» **Instructions for the task**
Repeat the data as given. Images do not go in the copy.

---

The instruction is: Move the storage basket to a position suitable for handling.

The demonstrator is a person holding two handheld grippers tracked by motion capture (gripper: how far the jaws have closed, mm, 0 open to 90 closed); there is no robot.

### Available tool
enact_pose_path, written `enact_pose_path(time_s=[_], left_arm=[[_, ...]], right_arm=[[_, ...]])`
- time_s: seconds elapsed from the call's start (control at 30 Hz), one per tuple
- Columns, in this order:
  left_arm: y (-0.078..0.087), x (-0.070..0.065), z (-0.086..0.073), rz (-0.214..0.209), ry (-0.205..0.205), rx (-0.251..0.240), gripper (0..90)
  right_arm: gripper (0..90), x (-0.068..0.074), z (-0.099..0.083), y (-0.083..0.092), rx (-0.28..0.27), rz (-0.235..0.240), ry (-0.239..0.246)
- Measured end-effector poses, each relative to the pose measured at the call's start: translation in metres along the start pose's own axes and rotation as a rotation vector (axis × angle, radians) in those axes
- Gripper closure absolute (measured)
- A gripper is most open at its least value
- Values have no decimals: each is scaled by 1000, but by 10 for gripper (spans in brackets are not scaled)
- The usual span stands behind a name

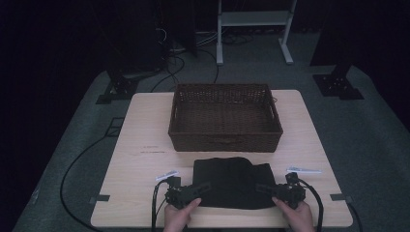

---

» **Written response**
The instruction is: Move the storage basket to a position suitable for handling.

The demonstrator is a person holding two handheld grippers tracked by motion capture (gripper: how far the jaws have closed, mm, 0 open to 90 closed); there is no robot.

### Available tool
enact_pose_path, written `enact_pose_path(time_s=[_], left_arm=[[_, ...]], right_arm=[[_, ...]])`
- time_s: seconds elapsed from the call's start (control at 30 Hz), one per tuple
- Columns, in this order:
  left_arm: y (-0.078..0.087), x (-0.070..0.065), z (-0.086..0.073), rz (-0.214..0.209), ry (-0.205..0.205), rx (-0.251..0.240), gripper (0..90)
  right_arm: gripper (0..90), x (-0.068..0.074), z (-0.099..0.083), y (-0.083..0.092), rx (-0.28..0.27), rz (-0.235..0.240), ry (-0.239..0.246)
- Measured end-effector poses, each relative to the pose measured at the call's start: translation in metres along the start pose's own axes and rotation as a rotation vector (axis × angle, radians) in those axes
- Gripper closure absolute (measured)
- A gripper is most open at its least value
- Values have no decimals: each is scaled by 1000, but by 10 for gripper (spans in brackets are not scaled)
- The usual span stands behind a name

With that, the output is complete.